UNITED KINGDOM

UK: Huge prehistoric 'accessories' attracted mates

Fins, crests and sails - various species of dinosaur displayed intriguing accessories. Now research suggests many of these adaptations grew extra large in order to attract mates.

Scientists at the universities of Hull and Portsmouth in the UK, and the University of Western Australia, studied the head-crests of pterosaurs and the back-sails of pelycosaurs. Such features are generally believed to have served to regulate body temperature.

But the researchers have found that in the case of pterosaur and pelycosaur the features were much bigger than required for temperature regulation. They used the laws of physics to predict the scaling relationships.

Animal metabolism - the process behind heat generation - can be plotted against body size. The researchers found that in each case the scaling of the crests and the sails was too extreme to have a dedicated body temperature control function.

They suggest bigger crests and sails were more attractive to prospective mates, so they became more exaggerated over successive generations.

Some pterosaurs had crests five times bigger than their skulls.
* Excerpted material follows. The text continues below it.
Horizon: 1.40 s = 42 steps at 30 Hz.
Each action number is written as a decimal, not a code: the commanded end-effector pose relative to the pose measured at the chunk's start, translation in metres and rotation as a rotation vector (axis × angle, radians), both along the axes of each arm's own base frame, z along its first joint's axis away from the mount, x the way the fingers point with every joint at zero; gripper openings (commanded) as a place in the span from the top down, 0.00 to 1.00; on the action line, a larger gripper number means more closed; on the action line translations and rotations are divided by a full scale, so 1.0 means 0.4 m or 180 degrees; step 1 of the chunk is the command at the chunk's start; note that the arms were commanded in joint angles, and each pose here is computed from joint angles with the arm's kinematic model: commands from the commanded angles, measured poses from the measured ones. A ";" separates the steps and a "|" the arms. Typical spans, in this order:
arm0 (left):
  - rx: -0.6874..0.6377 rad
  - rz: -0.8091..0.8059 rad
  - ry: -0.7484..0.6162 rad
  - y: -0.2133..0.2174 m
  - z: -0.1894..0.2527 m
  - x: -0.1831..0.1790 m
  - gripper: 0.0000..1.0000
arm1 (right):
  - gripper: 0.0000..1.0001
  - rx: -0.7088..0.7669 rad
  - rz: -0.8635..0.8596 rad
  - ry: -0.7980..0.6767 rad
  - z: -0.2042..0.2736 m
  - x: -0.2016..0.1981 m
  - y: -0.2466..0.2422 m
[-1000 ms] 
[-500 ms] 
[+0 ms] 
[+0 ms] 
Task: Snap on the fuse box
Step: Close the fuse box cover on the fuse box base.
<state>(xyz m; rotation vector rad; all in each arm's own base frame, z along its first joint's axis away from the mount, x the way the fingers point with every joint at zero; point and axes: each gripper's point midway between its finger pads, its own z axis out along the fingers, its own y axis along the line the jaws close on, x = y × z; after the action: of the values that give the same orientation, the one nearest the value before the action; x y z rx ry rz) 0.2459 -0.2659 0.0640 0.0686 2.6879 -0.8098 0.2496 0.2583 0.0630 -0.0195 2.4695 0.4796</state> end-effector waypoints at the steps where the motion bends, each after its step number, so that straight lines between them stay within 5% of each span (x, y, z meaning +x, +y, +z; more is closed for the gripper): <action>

Other species with apparently exaggerated structures include the plate-backed stegosaurus, head-crested hadrosaurs, pterosaurs such as pteranondon and the sail-backed eupelycosaurs dimetrodon and edaphosaurus.

Dr Joseph Tomkins, from the University of Western Australia's Centre for Evolutionary Biology, said the sails of the eupelycosaurs were among the earliest known examples of exaggerated secondary sexual traits in the history of vertebrate evolution.

"Indeed the sail of dimetrodon is one of the largest secondary sexual traits of any animal."

As for pterosaurs, Tomkins said the analysis suggested that male pteranodon either fought each other using their crests or that females assessed males on the size of their crests.

Dr Dave Martill, from the University of Portsmouth, said pterosaurs put even more effort into attracting a mate than peacocks whose large feathers are considered the most elaborate development of sexual selection in the modern day.

"Peacocks shed their fantastic plumage each year, so it's only a burden some of the time, but pterosaurs had to carry their crest around all the time."

The paper is published in The American Naturalist.